SecretHeld byRisk if disclosed
ZONE_KEKSTS, APICan decrypt zone signing keys from DB → can issue arbitrary mandates for any zone
Zone EC P-256 private key (in-memory, 15-min cache)STS onlyCan sign arbitrary mandates for that zone during the cache window
AUDIT_HMAC_KEYSTS, AuditCan forge audit events; cannot retroactively alter existing chain without DB write access
STREAMS_HMAC_KEYAll servicesCan inject forged revocations or policy invalidations into any Redis stream
CARACAL_ADMIN_TOKENAPI callersCan modify policy, issue grants, create zones, provision credentials
DATABASE_URLAll servicesAccess level bounded by the service’s Postgres role (see above)
REDIS_URLAll servicesCan read/write all Redis state; mitigated by STREAMS_HMAC_KEY verification on stream messages

An upstream service that receives a request via the Gateway sees only the mandate in the Authorization header. It should verify:

  1. Signature: Fetch zone JWKS (GET {sts_url}/.well-known/jwks.json?zone_id={zone_id}), verify ES256 signature using the key matching the kid header
  2. Issuer: iss claim must match the expected issuer URL
  3. Audience: aud claim must include the resource identifier this upstream serves
  4. Target: target claim must include this resource’s identifier
  5. Expiry: exp must be in the future
  6. Scope: scope claim must contain the required scopes for the operation

Claims the upstream can trust without additional verification — delegation_chain, hop_count, delegation_graph_epoch, agent_session_id — are embedded by the STS after the full validation pipeline and cannot be forged in a valid ES256-signed token without the zone private key.

Real-time revocation: A valid mandate with a revoked sid will pass signature and expiry checks. The Gateway enforces revocation before forwarding, so upstreams behind the Gateway are protected.
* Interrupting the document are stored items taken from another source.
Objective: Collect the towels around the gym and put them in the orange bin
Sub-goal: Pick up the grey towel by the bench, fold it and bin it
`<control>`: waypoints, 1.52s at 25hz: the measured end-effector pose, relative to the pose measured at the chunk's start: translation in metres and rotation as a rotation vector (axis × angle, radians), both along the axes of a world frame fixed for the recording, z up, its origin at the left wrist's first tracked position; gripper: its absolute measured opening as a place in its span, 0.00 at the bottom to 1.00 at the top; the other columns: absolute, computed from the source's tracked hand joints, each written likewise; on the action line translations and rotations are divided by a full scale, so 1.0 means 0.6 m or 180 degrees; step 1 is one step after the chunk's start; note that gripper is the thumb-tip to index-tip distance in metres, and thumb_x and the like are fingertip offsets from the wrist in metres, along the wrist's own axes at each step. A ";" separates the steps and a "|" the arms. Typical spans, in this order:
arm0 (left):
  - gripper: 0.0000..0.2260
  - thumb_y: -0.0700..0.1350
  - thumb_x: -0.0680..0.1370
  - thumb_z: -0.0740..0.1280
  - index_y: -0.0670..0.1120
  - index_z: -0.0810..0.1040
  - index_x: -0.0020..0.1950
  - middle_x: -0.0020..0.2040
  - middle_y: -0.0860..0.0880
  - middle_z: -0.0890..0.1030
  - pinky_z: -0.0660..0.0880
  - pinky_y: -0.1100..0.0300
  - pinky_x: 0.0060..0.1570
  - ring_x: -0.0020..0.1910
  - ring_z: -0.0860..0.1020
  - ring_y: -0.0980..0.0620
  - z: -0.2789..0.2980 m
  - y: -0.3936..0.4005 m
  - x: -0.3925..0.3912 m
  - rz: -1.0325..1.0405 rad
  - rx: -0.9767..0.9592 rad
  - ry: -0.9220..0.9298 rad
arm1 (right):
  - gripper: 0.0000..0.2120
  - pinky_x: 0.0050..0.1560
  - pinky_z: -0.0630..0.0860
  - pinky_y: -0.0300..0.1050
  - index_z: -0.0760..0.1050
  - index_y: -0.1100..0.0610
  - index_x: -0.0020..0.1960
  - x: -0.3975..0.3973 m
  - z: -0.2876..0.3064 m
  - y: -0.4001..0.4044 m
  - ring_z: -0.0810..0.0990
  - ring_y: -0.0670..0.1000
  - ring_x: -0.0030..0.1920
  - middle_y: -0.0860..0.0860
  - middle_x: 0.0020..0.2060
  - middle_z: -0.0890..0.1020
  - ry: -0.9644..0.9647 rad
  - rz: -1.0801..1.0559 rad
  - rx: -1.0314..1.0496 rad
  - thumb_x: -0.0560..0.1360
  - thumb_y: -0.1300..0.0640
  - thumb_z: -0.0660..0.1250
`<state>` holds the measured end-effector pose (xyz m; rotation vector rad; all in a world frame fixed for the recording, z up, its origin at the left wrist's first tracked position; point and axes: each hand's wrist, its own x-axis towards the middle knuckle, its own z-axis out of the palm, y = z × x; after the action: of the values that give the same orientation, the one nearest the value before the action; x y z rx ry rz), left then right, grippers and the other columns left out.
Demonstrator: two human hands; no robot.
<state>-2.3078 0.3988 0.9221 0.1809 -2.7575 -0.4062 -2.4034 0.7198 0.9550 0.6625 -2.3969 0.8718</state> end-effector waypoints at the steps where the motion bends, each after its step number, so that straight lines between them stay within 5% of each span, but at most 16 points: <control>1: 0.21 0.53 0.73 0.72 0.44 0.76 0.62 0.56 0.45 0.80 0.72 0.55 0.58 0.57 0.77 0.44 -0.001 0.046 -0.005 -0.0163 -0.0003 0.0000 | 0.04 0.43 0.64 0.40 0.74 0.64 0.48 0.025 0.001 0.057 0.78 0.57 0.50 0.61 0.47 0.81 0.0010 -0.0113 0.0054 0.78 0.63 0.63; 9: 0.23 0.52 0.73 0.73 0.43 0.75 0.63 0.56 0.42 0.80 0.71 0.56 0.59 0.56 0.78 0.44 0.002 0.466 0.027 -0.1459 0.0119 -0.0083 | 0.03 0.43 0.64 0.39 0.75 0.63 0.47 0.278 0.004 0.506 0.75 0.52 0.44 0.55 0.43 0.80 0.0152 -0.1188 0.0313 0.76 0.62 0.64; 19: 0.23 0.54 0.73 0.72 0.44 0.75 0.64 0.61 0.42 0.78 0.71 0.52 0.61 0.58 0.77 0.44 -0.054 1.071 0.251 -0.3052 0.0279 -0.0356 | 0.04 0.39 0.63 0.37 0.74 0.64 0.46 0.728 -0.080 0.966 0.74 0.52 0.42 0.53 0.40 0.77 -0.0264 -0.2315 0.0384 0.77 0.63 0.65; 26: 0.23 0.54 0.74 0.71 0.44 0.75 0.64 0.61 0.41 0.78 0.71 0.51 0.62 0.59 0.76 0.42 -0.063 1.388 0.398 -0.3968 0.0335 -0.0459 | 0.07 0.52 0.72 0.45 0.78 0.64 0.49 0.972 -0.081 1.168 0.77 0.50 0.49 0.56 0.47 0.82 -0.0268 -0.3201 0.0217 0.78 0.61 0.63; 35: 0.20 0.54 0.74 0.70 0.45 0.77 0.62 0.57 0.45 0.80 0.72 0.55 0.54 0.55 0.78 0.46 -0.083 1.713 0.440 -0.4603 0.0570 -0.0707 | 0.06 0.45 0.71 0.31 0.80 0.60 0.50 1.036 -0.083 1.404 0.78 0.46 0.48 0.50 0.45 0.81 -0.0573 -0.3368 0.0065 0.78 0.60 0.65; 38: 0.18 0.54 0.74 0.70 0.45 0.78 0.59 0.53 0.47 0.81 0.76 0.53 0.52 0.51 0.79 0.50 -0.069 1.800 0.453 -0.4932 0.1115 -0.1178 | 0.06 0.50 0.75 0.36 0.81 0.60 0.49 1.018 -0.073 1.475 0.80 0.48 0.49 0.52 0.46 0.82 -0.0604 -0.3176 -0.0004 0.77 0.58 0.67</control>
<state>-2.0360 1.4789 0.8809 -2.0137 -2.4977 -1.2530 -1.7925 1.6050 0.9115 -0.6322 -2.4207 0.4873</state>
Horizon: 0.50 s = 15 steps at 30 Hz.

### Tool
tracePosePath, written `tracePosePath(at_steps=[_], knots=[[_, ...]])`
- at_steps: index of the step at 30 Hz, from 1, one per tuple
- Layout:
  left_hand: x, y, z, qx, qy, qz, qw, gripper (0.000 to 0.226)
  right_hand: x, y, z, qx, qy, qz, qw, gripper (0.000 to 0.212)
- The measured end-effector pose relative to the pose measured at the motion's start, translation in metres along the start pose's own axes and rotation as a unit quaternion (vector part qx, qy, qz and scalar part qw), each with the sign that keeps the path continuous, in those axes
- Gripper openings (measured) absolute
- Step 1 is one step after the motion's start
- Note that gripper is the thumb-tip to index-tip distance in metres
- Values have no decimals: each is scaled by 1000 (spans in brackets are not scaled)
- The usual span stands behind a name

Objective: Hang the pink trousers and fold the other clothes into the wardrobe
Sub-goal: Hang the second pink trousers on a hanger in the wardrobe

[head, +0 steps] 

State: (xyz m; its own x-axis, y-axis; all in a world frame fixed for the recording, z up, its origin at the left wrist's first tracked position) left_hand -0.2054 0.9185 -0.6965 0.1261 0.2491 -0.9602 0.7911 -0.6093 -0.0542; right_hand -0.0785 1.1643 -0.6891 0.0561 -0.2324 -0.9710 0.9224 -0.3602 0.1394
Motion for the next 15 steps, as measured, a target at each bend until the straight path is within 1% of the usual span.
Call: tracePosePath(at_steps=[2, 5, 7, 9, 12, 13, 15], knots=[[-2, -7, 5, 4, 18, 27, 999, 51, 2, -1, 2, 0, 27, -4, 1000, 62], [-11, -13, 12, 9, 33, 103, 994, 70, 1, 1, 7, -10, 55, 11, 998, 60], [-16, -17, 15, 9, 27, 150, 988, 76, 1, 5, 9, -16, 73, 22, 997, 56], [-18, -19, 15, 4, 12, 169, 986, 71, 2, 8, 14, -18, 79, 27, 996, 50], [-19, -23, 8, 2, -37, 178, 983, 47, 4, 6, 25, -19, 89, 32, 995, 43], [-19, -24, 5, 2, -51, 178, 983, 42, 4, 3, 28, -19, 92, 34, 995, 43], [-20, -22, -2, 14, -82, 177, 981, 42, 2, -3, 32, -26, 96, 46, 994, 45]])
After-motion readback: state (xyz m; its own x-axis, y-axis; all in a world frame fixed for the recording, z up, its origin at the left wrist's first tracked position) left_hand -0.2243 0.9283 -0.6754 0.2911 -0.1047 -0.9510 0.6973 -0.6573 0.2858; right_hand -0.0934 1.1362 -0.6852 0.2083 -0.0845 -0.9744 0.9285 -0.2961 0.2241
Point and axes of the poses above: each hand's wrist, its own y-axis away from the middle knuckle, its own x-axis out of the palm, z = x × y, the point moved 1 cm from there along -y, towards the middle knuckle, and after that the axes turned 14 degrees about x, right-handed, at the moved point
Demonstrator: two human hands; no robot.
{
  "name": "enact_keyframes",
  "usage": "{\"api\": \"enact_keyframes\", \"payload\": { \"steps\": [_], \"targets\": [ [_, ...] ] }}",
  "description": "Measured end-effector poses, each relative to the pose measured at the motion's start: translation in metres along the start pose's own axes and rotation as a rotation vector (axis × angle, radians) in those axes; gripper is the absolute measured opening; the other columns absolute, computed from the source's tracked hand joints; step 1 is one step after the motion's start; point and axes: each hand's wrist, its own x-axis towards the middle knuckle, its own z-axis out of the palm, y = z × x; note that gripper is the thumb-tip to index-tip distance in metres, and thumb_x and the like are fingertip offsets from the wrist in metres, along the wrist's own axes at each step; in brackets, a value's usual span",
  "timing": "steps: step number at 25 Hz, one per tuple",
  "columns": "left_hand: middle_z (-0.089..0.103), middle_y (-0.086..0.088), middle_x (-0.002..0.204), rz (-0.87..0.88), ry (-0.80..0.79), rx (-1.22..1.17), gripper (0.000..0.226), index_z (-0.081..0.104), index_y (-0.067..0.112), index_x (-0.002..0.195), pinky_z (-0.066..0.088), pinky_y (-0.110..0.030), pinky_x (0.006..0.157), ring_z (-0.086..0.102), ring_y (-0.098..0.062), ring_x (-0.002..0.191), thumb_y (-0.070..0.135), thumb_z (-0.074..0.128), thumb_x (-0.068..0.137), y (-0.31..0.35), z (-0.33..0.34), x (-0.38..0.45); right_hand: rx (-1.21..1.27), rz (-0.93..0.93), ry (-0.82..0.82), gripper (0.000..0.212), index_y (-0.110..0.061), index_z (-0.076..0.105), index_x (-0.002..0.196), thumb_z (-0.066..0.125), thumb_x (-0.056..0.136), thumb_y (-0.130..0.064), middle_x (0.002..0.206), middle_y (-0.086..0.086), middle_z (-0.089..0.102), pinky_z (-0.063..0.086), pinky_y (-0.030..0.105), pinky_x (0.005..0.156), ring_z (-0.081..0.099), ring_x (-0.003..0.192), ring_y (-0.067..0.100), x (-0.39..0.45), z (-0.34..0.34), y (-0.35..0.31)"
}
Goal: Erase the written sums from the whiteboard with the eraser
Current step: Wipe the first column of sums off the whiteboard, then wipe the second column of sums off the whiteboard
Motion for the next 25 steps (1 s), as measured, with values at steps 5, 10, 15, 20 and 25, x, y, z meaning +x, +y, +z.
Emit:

Upstreams accessed directly (not via Gateway) must check the sid claim against a local revocation store fed by the caracal.sessions.revoke stream if they need sub-TTL revocation enforcement.


The Gateway validates upstream URLs before forwarding:

  • Private IP ranges (10.0.0.0/8, 172.16.0.0/12, 192.168.0.0/16, 127.0.0.0/8, ::1, etc.) are blocked by default
  • ALLOW_PRIVATE_UPSTREAMS=true disables this check (intended for development stacks where services are on a private network)
  • UPSTREAM_HOST_ALLOWLIST (CSV) restricts forwarding to named hosts only; any host not in the list is rejected regardless of IP range

This prevents an attacker who can register arbitrary upstream URLs (via a compromised admin token) from using the Gateway to probe internal services.


Revocation propagates from the Coordinator through the Redis stream to the STS and Gateway consumers in near real time. However, a per-call token already issued before revocation completes will have a valid signature and unexpired exp for up to 15 minutes. During that window:

  • The Gateway checks the sid claim against its revocation store on every request. Because the Gateway consumes the revocation stream, it typically blocks the revoked session within seconds.
  • An upstream that does not subscribe to the revocation stream will accept the mandate until it expires.

The 15-minute per-call TTL is the intentional upper bound on revocation lag. Ambient tokens (60-minute TTL) cannot be presented directly to upstreams — they must be exchanged for a per-call token at the STS, where the session status is checked before issuance.